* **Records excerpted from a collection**
* * * *
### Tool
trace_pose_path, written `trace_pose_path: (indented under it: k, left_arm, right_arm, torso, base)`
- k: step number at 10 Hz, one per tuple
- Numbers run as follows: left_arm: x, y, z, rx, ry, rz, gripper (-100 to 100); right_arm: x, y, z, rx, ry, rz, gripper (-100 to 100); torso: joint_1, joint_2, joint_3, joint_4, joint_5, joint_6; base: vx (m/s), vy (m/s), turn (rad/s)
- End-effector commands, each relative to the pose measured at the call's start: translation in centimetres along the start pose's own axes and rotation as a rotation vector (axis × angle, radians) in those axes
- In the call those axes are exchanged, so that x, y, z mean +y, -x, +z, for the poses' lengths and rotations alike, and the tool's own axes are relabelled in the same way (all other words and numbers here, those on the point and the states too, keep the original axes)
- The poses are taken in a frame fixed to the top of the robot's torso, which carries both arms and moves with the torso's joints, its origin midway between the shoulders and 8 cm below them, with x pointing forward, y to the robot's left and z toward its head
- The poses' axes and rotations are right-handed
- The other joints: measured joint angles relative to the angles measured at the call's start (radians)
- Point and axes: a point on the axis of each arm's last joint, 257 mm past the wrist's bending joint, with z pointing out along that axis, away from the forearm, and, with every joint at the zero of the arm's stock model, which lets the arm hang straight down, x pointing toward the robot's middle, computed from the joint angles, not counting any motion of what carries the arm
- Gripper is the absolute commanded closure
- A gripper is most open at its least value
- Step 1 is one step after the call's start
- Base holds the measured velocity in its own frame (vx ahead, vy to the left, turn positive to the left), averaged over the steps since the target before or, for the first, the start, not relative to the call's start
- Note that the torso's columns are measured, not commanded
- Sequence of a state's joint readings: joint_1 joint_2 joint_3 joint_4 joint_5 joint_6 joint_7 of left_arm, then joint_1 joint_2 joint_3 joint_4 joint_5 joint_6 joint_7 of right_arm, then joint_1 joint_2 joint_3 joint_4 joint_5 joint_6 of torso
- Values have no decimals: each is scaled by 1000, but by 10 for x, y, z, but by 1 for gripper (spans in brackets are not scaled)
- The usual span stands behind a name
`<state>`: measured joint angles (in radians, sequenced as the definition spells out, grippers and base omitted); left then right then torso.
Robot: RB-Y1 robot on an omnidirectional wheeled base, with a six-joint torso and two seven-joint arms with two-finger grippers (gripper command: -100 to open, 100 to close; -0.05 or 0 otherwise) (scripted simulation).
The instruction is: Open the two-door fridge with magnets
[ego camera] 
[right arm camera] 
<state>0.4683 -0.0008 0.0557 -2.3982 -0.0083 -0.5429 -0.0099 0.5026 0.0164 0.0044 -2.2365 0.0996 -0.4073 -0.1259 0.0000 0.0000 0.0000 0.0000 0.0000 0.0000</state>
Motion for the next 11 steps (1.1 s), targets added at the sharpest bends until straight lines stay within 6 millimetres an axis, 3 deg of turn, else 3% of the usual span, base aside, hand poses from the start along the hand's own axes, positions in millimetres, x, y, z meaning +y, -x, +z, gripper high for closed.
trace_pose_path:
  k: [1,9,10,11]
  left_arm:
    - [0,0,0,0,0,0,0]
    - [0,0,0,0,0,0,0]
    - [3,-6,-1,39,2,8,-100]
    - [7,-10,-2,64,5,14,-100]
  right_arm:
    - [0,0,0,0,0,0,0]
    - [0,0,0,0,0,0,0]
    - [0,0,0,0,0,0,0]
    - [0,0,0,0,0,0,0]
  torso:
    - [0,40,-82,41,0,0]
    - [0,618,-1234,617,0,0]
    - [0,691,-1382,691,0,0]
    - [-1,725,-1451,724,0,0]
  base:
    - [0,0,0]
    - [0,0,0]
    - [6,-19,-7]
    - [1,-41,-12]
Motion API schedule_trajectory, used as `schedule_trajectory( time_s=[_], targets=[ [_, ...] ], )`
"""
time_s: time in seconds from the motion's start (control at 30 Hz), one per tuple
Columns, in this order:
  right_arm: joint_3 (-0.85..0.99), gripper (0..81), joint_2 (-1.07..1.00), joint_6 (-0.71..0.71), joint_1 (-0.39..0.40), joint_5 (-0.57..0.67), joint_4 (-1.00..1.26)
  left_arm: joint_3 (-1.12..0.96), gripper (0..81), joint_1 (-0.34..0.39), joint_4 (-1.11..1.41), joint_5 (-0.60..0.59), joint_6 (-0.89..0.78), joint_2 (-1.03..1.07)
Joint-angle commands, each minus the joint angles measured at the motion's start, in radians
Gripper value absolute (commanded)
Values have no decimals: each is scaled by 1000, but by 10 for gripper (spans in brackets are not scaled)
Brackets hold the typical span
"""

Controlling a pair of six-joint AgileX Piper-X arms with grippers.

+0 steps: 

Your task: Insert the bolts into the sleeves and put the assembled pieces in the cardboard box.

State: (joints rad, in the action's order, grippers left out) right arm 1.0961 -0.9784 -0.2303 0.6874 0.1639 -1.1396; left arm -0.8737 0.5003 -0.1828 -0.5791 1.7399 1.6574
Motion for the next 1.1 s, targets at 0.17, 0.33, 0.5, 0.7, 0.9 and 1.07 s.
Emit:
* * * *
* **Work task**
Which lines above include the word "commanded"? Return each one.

* **Task output**
- Gripper is the absolute commanded closure
- Note that the torso's columns are measured, not commanded
Gripper value absolute (commanded)

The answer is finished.